Aim of the exercise ->
Only lines containing "black" belong in the answer, each copied from the entries below.

*** Recorded information ***

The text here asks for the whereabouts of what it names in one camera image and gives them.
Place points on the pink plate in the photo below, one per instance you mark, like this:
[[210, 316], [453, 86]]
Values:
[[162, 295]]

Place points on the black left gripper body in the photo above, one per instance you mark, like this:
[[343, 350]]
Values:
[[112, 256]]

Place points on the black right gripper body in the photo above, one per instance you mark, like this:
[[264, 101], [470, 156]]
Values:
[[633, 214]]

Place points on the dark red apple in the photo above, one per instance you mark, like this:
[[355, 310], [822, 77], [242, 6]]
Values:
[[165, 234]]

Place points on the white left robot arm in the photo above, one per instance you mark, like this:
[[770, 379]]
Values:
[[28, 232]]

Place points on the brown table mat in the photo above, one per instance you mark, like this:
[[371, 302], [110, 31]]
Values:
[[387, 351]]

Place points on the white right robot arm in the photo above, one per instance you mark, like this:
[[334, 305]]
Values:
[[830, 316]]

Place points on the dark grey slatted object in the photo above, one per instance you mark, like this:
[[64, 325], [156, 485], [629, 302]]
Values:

***

Solution to this exercise ->
Place points on the black left gripper body in the photo above, one per instance you mark, like this:
Place points on the black right gripper body in the photo above, one per instance you mark, like this:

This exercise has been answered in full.